This field has $p^d$ elements, therefore by Lagrange's theorem applied to $F^\times$, we see that each of its elements is a root of $X^{p^d}-X$, so $X^{p^d}-X = \prod_{a\in F}(X-a)$

Now note the following thing : in a characteristic $p$ field, $(a+b)^{p^k} = a^{p^k}+ b^{p^k}$ for any integer $k$.

It follows that if we let $\alpha$ denote the image of $x$ in $F$, and if $P$ is a polynomial, then $P(\alpha)^{p^n} = P(\alpha^{p^n}) = P(\alpha)$ (indeed, $\alpha^{p^n} = \alpha$ because $r\mid P_n$, so $\alpha$ is a root of $p^n$).

Therefore, $P(\alpha)$ is also a root of $P_n$. But $F$ consists of elements of this form : any element of $F$ is a root of $P_n$ !
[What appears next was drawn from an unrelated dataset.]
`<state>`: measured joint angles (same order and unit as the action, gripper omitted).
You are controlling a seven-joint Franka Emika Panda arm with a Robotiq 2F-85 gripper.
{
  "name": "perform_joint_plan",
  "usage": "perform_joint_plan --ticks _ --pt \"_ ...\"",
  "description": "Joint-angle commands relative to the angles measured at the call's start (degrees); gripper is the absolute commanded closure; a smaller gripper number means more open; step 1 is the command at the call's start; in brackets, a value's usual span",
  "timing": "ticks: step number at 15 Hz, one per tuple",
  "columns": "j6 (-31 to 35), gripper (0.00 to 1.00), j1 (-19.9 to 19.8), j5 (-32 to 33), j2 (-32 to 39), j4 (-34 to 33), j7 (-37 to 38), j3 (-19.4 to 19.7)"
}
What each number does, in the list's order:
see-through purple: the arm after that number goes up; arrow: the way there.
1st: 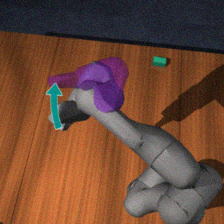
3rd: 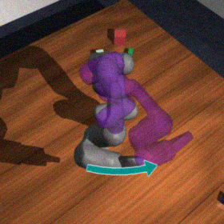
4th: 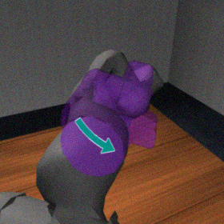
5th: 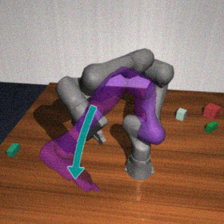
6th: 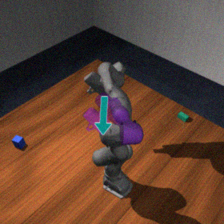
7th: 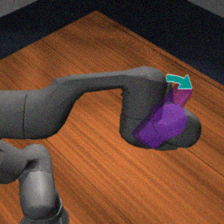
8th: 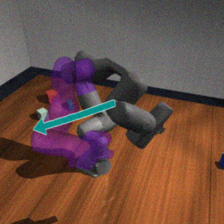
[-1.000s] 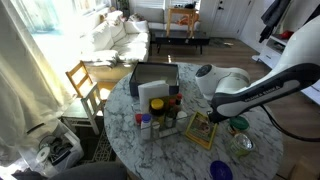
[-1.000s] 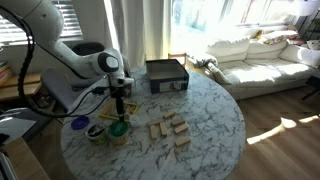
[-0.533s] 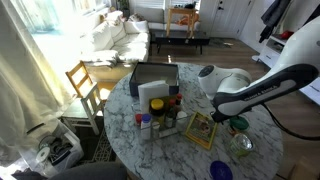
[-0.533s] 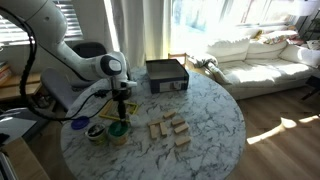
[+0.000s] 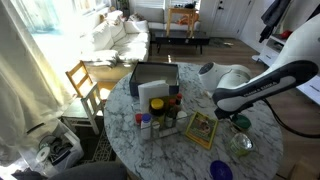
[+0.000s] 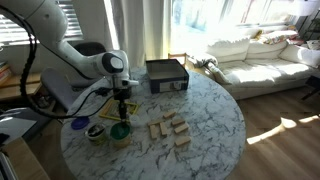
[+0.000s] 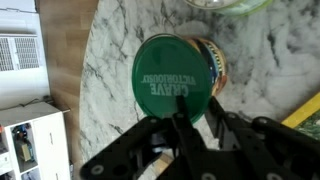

Therefore $P_d\mid P_n$, and it's easy to see that this divisibility relation holds in $\mathbb F_p[x]$, not only $F[x]$ (to see why, think about euclidean division).

Do you know that this implies $d\mid n$ ? (I think you do, since you mentioned $P_{gcd(d,n)}$) If yes, then we are done. Else, I'll add something to that effect.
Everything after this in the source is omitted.